The intensity of deep-sea research has grown since the 1960s when first evidence emerged that species richness increased with water depth while faunal abundance decreased (Sanders et al., 1965; Hessler and Sanders, 1967; Sanders and Hessler, 1969). Knudsen (1970), examining bivalves collected in the South Atlantic with R.V. Galathea, suggested that Antarctic bivalves are related to those in the deep sea. Further studies showed that deep-sea diversity can be influenced by environmental factors such as organic carbon fluxes, current velocities and sediment type (Levin et al., 2001). The apparently homogeneous soft-sediment environment of the deep sea was interrupted by geologically complex regions such as hydrothermal vents, cold seeps, distinct trenches, mid-ocean ridges, and seamounts (e.g. Van Dover, 1990; Rex et al., 1997). The vent and seep habitats have particularly received much research focus: several studies have now described the bivalve communities of these systems, with respect to their ecology and phylogeny (e.g. Gebruk et al., 2000; Smith et al., 2000; Southward et al., 2001; Goffredi et al., 2003). Apart from the hydrothermal systems, comparatively little research had been done on deep-water bivalves. Most studies have focused on the systematics, morphology and reproduction of typical deep-water taxa such as Protobranchia, Kelliellidae, Thyasiridae and the mytilid Dacrydium (Payne and Allen, 1991; Tyler et al., 1992; Allen, 1998, Allen, 2001) or described single species found in deep-sea samples (Egorova, 1998, Egorova, 1999; Allen, 2000). Until now just a handful of diversity studies which included Mollusca, or more specifically bivalves on non-vent deep-sea fauna have been published. Two studies are particularly notable. Rex et al. (1993) reported a latitudinal decrease in species richness for bivalves from the equator towards the poles in the Atlantic. Cosson et al. (1997), studying the macrofaunal community structure and spatial patterns at three deep-sea stations in the tropical northeast Atlantic Ocean, found them to be dominated by the Polychaeta, Tanaidacea, Isopoda and Bivalvia.

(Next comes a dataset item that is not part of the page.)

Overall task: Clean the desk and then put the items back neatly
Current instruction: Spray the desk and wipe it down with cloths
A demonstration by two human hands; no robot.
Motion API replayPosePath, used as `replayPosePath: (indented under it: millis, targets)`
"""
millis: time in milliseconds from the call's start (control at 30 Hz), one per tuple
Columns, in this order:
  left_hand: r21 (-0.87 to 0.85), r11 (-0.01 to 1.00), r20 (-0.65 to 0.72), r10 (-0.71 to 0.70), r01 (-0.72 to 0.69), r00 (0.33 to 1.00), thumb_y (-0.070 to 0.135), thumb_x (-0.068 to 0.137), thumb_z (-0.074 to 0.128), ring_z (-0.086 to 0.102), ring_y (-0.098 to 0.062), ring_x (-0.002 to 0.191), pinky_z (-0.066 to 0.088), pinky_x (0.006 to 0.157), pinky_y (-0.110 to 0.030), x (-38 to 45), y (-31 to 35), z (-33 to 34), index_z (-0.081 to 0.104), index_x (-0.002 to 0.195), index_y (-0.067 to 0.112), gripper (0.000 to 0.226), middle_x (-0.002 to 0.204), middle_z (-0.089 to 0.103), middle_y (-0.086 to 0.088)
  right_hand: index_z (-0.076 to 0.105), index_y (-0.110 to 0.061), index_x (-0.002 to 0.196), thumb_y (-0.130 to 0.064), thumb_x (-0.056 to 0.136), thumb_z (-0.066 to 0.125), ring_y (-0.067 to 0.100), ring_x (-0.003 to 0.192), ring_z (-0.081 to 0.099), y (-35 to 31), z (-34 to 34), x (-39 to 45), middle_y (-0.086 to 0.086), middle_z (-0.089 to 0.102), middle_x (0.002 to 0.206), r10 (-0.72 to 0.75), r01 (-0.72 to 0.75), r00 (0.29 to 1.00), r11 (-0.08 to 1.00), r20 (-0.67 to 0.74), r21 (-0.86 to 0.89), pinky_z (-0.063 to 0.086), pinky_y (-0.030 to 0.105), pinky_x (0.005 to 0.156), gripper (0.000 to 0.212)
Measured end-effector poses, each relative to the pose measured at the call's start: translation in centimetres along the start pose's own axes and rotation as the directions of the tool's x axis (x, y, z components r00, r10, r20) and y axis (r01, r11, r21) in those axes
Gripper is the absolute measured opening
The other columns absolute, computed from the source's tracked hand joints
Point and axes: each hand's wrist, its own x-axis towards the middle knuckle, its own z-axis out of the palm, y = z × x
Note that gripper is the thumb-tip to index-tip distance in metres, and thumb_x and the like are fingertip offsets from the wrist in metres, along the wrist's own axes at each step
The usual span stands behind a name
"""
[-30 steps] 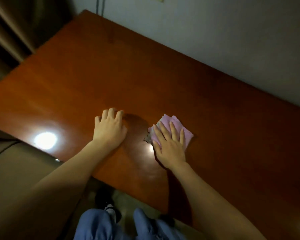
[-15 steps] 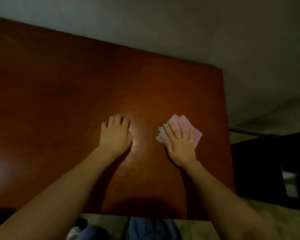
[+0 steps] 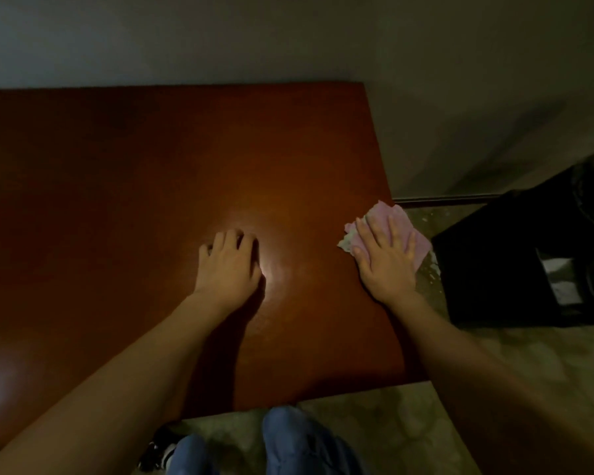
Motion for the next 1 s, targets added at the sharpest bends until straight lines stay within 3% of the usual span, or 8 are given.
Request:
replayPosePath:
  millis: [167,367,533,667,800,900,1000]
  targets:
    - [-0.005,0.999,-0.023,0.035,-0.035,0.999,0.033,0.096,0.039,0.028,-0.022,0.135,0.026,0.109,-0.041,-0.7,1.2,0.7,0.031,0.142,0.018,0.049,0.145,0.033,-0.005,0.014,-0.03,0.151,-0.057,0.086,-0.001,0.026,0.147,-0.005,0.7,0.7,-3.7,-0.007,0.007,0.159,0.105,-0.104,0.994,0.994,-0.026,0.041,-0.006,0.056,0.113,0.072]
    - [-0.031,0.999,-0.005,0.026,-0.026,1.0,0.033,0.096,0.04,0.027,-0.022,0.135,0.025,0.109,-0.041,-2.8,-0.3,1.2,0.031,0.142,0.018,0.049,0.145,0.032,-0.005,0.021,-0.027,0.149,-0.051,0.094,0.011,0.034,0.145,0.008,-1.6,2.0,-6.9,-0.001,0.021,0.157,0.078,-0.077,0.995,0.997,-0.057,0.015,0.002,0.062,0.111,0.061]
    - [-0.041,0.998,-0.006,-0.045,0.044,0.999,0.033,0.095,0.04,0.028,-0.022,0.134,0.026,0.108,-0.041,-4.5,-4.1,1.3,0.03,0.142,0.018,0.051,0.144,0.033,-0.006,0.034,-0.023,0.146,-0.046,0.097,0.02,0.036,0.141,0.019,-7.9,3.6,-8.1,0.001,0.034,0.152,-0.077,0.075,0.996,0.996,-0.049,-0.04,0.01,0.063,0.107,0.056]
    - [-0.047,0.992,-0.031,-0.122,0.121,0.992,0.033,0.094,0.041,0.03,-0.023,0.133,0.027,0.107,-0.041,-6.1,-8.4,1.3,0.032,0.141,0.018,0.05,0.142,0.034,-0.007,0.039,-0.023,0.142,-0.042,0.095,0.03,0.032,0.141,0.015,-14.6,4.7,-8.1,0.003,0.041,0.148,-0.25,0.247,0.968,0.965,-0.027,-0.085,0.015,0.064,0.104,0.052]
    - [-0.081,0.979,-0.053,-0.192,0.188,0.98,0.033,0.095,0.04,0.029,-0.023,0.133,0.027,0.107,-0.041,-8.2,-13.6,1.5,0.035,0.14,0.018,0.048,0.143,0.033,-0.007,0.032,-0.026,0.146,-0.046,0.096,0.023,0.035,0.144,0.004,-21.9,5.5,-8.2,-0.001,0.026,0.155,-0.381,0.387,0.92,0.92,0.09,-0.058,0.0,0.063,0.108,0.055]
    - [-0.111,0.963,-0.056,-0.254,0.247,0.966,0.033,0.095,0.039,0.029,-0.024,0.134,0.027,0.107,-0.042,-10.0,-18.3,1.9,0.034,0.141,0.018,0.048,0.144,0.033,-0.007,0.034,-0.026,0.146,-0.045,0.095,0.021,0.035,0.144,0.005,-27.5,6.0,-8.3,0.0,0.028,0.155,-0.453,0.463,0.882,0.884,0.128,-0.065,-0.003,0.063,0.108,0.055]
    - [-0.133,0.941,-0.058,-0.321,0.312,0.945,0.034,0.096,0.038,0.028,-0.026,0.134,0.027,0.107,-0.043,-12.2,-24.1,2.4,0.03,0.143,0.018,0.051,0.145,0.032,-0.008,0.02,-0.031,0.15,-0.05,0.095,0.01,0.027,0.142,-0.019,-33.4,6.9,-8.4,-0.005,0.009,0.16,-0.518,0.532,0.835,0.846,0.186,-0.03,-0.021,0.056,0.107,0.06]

Our knowledge on Antarctic deep-sea bivalves in regards to community structure, density and possible latitudinal gradients in diversity is still patchy, for example there are areas (such as the Bellingshausen Sea) where little is known. The expeditions ANDEEP I & II targeted the deep slope and abyssal depth of the Scotia Sea and north western Weddell Sea (Fütterer et al., 2003). This paper presents the results on the ANDEEP bivalves and sets them into the context of our knowledge on Antarctic bivalves.